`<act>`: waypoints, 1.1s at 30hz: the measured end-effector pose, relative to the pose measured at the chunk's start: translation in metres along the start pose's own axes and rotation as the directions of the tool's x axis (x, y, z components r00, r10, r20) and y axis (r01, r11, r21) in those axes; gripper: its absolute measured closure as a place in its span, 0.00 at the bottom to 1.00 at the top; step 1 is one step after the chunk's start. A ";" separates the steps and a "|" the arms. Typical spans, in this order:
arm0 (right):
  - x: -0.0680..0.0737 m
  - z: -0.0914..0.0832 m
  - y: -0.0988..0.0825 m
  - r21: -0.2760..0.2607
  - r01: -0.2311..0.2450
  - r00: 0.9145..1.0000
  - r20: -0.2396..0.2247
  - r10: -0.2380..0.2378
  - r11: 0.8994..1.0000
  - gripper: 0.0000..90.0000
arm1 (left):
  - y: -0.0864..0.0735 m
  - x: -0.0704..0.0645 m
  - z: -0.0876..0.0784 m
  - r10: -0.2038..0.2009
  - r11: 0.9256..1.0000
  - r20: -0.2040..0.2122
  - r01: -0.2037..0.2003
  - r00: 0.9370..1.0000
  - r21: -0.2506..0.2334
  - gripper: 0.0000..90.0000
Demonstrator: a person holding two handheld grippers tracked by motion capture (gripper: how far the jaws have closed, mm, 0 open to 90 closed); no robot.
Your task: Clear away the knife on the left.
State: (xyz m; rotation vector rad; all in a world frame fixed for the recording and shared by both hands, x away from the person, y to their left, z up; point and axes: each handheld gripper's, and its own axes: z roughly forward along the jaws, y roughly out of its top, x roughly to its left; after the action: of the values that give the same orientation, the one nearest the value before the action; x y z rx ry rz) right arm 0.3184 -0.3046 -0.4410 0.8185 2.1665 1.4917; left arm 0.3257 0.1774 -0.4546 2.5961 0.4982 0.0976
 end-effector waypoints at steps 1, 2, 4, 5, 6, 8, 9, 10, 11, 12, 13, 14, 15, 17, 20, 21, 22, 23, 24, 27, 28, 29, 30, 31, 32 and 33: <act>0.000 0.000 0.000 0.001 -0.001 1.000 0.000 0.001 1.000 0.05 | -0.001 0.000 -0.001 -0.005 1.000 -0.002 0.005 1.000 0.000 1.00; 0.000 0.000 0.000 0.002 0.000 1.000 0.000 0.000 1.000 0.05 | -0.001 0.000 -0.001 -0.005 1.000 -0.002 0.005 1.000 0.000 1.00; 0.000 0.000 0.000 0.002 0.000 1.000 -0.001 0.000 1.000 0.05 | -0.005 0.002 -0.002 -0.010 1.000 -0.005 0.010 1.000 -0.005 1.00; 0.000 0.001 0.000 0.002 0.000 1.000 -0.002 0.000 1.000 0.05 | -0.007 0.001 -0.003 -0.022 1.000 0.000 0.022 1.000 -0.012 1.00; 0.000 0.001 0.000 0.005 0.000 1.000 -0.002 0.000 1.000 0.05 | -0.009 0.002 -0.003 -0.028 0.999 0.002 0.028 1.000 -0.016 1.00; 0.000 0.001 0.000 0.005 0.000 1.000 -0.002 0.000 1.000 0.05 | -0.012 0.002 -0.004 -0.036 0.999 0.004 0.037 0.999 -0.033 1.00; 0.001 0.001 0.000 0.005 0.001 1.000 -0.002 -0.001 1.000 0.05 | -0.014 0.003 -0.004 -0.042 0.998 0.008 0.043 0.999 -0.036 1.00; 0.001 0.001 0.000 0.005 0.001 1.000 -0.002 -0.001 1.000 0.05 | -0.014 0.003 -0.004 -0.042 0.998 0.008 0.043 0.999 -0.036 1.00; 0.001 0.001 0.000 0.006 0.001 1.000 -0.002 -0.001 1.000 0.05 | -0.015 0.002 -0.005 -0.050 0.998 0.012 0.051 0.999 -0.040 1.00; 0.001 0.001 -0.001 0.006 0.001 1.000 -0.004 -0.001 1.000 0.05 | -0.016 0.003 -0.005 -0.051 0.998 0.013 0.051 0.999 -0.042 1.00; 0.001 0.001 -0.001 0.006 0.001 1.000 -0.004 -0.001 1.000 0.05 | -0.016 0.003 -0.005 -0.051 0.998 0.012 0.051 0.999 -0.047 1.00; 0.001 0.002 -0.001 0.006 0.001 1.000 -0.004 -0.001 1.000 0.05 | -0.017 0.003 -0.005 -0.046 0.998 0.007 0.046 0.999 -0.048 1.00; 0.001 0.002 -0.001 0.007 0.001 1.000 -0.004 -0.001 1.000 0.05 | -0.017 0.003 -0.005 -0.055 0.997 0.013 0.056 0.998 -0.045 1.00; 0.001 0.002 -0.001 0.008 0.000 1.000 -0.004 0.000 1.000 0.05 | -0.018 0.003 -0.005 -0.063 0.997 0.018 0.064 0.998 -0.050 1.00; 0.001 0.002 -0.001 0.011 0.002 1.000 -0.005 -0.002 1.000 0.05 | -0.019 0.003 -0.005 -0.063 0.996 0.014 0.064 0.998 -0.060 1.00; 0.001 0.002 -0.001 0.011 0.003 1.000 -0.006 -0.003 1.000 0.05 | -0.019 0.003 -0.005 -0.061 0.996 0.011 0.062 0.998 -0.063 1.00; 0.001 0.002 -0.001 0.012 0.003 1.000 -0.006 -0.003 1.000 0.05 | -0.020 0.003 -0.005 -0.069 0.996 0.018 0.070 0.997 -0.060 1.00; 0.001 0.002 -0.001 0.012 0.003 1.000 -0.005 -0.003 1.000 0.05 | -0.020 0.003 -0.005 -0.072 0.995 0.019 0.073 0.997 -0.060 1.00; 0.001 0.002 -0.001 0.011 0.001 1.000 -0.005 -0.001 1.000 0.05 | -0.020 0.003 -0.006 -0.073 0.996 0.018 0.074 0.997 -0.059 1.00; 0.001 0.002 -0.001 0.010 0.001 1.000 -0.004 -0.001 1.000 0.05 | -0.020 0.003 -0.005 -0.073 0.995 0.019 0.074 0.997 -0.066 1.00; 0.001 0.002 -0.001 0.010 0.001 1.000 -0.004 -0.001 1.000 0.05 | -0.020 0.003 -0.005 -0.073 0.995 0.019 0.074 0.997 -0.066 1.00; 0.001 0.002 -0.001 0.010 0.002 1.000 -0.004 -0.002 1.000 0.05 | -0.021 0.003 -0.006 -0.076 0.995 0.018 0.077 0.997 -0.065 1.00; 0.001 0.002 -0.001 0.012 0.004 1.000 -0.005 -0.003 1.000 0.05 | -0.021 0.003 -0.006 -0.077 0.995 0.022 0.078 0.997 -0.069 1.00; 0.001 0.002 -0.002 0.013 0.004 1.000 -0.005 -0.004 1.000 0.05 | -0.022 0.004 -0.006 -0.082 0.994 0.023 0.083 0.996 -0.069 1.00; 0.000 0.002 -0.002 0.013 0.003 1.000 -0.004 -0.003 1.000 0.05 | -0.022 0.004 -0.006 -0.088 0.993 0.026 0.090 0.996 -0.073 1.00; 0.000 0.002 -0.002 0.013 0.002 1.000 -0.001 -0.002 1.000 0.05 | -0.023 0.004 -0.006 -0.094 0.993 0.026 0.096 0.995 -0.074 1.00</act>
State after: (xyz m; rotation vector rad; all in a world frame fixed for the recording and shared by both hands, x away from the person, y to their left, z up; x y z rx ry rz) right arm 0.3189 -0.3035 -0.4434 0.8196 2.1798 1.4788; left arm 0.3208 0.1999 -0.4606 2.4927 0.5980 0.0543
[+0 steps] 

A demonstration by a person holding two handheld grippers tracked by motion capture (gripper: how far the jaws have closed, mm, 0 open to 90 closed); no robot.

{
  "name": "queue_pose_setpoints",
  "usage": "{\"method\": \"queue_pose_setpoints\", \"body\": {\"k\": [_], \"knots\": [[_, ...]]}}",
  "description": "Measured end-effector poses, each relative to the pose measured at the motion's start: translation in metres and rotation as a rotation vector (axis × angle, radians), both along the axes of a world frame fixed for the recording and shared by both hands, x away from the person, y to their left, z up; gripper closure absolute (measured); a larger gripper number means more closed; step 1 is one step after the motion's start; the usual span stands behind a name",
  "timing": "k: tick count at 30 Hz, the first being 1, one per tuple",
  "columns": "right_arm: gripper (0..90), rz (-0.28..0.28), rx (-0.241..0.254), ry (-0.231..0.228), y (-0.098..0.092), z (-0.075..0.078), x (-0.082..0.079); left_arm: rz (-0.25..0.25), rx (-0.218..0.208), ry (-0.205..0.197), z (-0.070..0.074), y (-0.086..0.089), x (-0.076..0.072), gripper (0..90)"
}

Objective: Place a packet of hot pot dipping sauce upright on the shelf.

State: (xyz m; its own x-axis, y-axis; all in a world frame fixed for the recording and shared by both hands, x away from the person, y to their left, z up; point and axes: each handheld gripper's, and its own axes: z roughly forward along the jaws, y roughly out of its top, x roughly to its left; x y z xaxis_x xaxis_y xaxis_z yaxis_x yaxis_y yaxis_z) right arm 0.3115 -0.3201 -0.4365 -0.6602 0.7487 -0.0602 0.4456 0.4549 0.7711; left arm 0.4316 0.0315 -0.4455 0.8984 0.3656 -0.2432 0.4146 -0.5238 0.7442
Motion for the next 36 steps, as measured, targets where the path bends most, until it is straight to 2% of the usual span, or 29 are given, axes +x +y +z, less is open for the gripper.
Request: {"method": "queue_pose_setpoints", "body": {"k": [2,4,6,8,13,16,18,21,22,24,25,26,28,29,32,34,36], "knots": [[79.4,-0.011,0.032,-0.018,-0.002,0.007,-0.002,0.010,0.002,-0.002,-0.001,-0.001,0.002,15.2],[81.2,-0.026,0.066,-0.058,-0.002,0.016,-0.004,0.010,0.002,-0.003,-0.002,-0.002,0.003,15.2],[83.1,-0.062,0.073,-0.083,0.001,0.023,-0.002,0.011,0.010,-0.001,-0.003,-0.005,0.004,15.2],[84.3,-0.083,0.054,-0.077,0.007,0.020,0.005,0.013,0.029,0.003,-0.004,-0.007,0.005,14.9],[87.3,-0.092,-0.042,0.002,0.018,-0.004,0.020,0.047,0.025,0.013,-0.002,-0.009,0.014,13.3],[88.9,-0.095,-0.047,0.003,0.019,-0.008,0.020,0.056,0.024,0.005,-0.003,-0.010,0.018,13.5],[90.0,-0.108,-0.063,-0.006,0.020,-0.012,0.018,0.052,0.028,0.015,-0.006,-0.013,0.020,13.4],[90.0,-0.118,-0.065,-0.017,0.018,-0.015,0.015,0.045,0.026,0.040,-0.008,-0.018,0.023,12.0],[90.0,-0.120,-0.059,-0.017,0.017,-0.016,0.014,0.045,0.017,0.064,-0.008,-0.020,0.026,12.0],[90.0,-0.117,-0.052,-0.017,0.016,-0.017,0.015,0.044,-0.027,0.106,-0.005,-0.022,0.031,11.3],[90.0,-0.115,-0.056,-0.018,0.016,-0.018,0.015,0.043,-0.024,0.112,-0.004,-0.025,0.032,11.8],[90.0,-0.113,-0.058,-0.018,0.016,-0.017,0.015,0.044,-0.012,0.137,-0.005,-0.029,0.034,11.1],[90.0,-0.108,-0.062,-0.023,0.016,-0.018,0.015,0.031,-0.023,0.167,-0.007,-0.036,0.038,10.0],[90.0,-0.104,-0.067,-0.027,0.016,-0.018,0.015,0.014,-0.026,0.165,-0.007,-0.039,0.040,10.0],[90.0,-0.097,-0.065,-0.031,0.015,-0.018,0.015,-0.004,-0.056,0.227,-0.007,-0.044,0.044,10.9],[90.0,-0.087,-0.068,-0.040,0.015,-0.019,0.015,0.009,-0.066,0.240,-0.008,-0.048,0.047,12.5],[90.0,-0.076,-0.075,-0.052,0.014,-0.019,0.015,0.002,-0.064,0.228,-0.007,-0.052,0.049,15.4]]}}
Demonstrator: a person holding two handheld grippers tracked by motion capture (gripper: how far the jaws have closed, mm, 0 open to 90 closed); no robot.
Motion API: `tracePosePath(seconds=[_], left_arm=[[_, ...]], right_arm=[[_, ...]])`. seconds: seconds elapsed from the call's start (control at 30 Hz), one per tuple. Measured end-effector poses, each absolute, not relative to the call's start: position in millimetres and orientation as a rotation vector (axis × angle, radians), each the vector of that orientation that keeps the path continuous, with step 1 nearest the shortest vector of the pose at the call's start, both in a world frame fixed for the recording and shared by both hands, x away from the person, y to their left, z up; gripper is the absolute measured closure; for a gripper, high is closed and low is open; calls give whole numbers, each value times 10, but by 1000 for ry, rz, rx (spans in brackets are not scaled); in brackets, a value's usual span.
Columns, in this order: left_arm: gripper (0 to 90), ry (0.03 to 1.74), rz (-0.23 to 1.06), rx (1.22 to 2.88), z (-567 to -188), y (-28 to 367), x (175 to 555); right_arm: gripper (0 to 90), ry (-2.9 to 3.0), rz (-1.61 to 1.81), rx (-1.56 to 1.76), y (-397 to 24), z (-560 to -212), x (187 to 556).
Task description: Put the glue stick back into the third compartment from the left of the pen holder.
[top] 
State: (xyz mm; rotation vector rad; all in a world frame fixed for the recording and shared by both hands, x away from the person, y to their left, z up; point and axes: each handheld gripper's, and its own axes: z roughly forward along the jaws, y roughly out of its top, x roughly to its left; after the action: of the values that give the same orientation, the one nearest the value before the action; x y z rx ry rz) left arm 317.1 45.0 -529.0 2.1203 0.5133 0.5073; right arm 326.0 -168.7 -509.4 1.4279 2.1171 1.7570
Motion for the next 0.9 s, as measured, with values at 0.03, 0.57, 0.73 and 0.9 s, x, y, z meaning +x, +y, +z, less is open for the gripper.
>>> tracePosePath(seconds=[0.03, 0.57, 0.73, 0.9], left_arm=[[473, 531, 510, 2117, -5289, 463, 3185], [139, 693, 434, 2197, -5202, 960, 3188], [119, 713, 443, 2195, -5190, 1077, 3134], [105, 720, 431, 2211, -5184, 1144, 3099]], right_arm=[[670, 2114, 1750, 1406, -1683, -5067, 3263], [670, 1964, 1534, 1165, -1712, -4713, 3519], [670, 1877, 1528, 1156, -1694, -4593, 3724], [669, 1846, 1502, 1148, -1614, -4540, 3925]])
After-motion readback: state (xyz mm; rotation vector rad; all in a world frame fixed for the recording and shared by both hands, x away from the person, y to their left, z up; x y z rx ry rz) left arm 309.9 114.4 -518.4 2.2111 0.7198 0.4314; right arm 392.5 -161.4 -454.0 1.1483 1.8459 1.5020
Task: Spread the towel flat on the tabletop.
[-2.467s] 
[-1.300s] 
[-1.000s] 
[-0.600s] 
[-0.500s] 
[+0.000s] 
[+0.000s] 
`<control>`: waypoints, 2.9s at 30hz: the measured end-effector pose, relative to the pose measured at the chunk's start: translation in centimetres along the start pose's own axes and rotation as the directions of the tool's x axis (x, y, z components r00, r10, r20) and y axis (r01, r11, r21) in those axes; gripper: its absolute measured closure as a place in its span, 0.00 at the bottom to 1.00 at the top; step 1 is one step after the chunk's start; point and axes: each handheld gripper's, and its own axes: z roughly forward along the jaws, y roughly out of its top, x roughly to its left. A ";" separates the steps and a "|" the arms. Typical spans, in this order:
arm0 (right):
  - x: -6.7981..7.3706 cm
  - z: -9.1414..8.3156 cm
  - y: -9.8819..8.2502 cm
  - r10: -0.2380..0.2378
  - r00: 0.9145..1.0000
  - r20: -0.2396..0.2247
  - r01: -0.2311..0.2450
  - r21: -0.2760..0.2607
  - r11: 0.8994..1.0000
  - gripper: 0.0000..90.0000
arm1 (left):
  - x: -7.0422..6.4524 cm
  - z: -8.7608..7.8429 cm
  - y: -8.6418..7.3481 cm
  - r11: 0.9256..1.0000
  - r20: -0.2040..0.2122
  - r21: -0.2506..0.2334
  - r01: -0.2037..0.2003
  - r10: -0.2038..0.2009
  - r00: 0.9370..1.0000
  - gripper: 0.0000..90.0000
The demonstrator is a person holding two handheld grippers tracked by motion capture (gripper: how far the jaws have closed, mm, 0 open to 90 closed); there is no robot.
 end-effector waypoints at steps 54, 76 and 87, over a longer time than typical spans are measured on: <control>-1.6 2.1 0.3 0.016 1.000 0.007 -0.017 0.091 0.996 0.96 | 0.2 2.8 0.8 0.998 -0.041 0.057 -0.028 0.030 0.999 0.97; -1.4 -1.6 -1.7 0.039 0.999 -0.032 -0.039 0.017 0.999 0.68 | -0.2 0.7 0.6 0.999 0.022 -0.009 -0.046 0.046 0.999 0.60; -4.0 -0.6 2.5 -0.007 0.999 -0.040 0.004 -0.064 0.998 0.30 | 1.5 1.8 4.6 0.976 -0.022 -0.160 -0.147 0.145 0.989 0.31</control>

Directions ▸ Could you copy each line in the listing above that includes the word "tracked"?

Reply ▸
Demonstrator: a person holding two handheld grippers tracked by motion capture (gripper: how far the jaws have closed, mm, 0 open to 90 closed); no robot.
A demonstration by a person holding two handheld grippers tracked by motion capture (gripper: how far the jaws have closed, mm, 0 open to 90 closed); no robot.
Demonstrator: a person holding two handheld grippers tracked by motion capture (gripper: how far the jaws have closed, mm, 0 open to 90 closed); no robot.
The demonstrator is a person holding two handheld grippers tracked by motion capture (gripper: how far the jaws have closed, mm, 0 open to 90 closed); there is no robot.

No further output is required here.